As it relates to the ACC, specifically, there’s concern about keeping up with rival leagues in an NIL-driven landscape. A lot of schools in the SEC and Big Ten have larger alumni bases and, in theory, are better positioned to fund things like NIL collectives. In a system that’s basically become free agency by another name, in-demand athletes (say, the star quarterback or point guard) stand to make more money at places backed by the most resources (or the greatest number of rich boosters).
More than most major conferences, the ACC has a vested interest in coming up with a solution to things like tampering and pay-for-play under the guise of NIL. So far, though, conference administrators and coaches have offered nothing more than complaints, while leadership throughout college athletics — from new president Charlie Baker on down — continues to beg for Congressional intervention.
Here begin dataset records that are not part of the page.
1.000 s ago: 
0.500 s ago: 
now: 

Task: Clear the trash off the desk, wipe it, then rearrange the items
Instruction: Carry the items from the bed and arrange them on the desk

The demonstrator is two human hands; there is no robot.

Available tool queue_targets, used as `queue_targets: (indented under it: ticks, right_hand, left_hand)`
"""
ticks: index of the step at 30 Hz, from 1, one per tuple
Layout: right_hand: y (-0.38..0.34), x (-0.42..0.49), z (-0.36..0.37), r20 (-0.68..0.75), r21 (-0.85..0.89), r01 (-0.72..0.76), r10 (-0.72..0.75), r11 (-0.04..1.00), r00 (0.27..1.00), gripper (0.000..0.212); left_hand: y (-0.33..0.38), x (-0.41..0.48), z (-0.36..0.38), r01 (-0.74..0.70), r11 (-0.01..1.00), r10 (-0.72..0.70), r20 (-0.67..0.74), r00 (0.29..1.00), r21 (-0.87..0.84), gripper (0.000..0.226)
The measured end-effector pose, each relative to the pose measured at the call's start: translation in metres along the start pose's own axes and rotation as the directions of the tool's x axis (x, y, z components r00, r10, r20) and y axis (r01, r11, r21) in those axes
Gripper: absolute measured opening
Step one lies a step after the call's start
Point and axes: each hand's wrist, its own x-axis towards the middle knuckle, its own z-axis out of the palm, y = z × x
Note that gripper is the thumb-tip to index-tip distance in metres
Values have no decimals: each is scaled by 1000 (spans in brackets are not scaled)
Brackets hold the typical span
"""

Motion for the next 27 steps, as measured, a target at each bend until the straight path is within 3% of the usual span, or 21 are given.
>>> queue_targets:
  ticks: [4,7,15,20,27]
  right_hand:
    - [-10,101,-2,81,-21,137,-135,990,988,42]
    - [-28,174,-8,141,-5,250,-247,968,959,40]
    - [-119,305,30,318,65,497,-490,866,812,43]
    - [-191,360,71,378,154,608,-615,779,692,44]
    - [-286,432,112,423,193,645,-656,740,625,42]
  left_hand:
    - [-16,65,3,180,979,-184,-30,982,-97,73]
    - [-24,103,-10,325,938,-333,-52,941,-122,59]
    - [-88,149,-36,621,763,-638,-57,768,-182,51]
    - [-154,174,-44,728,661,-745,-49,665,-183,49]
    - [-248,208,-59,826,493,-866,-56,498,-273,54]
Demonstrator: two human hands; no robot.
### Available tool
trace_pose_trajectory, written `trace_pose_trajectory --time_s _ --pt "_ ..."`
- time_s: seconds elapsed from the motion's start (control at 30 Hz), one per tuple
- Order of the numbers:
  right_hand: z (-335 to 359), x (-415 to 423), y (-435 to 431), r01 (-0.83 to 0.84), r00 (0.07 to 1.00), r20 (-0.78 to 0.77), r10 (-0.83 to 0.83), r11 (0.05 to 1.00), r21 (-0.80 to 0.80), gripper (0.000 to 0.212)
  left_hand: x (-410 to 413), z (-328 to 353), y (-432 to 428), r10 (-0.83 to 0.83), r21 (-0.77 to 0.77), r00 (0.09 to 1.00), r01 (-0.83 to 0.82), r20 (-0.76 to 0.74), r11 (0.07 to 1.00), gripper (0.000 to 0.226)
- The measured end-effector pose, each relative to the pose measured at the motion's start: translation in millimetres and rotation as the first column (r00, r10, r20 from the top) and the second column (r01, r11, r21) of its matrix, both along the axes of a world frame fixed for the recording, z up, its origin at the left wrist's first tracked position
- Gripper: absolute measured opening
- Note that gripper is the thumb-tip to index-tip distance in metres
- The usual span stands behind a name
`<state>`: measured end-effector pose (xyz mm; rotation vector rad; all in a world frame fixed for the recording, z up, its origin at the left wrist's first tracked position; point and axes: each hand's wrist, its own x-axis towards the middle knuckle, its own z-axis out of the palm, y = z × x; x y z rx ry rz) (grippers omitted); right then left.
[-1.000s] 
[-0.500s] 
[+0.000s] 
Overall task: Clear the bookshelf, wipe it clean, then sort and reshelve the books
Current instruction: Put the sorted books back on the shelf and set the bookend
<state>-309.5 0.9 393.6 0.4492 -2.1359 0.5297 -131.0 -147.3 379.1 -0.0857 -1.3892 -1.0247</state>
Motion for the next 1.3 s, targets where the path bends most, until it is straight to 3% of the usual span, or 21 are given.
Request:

All of which is to say we’re likely to be right back here next year, with the same familiar grumbling.
What to do about basketball
Amid all the other bigger topics here this week — from the Great Revenue Problem to the debate over how best to divide the money to the predictable complaining about the state of college athletics — is the question of what the ACC does about basketball. And particularly men’s basketball.
We can debate about whether the perception surrounding ACC basketball over the past couple of years has been justified — that the conference has been historically down — and we can debate about whether the NCAA tournament selection committee got it right but facts are facts. The ACC, 15 teams deep, has only sent five teams to the tournament in each of the past two seasons. It hasn’t had a No. 1 seed in the tournament since 2019 (when it had three) and only one ACC team (Duke, in 2022) has been better than a No. 4 seed in the past three tournaments.
Yes, Miami made the Final Four this year, and both Duke and UNC did the year before that. Yes, some of the angst surrounding ACC basketball might be a little overwrought, or based on early-season results that perhaps should carry less weight in February and March. But still. The ACC of the past couple years hasn’t been close to the league’s historical standard.
Part of that is reflective of college basketball’s overall decline. The sport, itself, isn’t close to what it was during its 1980s and 90s heyday. Even so, the ACC should have little difficulty retaining its place atop the sport, relative to its peers, and the reality is that the conference has slipped in recent years and is in the midst of something like a post-2020 malaise.
What is it? The coaching turnover certainly has to be part of it.
Roy Williams, Mike Krzyzewski and now Jim Boeheim have all retired in consecutive years. Mike Brey, also a leader among his peers, is now also gone. There’s still plenty of coaching talent to go around, what with Tony Bennett and Jim Larranaga and Leonard Hamilton, and up-and-comers like Mike Young and Steve Forbes — not to mention Jon Scheyer and Hubert Davis — but you don’t lose three members of the Naismith Hall of Fame and not miss a beat.
The on-court talent, too, hasn’t quite been up to standard. And the depth, so long a given in the conference, has gone missing. Last year, the ACC hosted Dan Gavitt, the NCAA’s Senior Vice President of Basketball, at these very meetings. Gavitt provided some insight into why the league only earned five tournament bids, and those in attendance praised his appearance as informative.
And then, two months ago, the ACC again earned only five bids. The conference has been in such a rush in recent years to enhance and emphasize football, and with good reason. That sport, clearly, is the one that most matters to the bottom line. The one that has most mattered to the ACC, though — the one responsible for its growth; the one that allowed it to become the richest conference in the country throughout the 80s and 90s and early 2000s — has floundered.